**YOUR TASK:** Nothing but the lines from the one containing "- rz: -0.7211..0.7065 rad" through the final line of the listing should appear in the answer, each exactly as written.

<<<<

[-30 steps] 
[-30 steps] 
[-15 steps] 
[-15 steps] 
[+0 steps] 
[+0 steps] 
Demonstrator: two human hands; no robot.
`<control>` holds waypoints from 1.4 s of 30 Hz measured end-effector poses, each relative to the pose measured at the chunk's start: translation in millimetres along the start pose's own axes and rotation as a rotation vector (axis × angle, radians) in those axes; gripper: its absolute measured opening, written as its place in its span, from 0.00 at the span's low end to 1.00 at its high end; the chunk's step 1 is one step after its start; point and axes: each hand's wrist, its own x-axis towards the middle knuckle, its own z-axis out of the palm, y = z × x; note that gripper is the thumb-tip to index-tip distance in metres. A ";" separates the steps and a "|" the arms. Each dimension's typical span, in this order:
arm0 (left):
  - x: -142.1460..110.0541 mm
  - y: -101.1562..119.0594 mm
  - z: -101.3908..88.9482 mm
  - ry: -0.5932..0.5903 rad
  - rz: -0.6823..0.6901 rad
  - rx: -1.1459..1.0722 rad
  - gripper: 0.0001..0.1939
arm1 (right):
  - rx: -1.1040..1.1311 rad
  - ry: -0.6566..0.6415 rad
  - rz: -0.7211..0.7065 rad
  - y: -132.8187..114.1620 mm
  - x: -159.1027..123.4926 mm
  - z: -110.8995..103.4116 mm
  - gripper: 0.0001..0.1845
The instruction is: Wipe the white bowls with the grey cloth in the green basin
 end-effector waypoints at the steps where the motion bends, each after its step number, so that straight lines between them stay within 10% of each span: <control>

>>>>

**ANSWER TO THIS EXERCISE:**
  - rz: -0.7211..0.7065 rad
  - y: -132.8187..114.1620 mm
  - x: -159.1027..123.4926 mm
  - z: -110.8995..103.4116 mm
  - gripper: 0.0001..0.1845
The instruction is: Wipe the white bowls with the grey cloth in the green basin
 end-effector waypoints at the steps where the motion bends, each after its step number, so that straight lines between them stay within 10% of each span: <control>

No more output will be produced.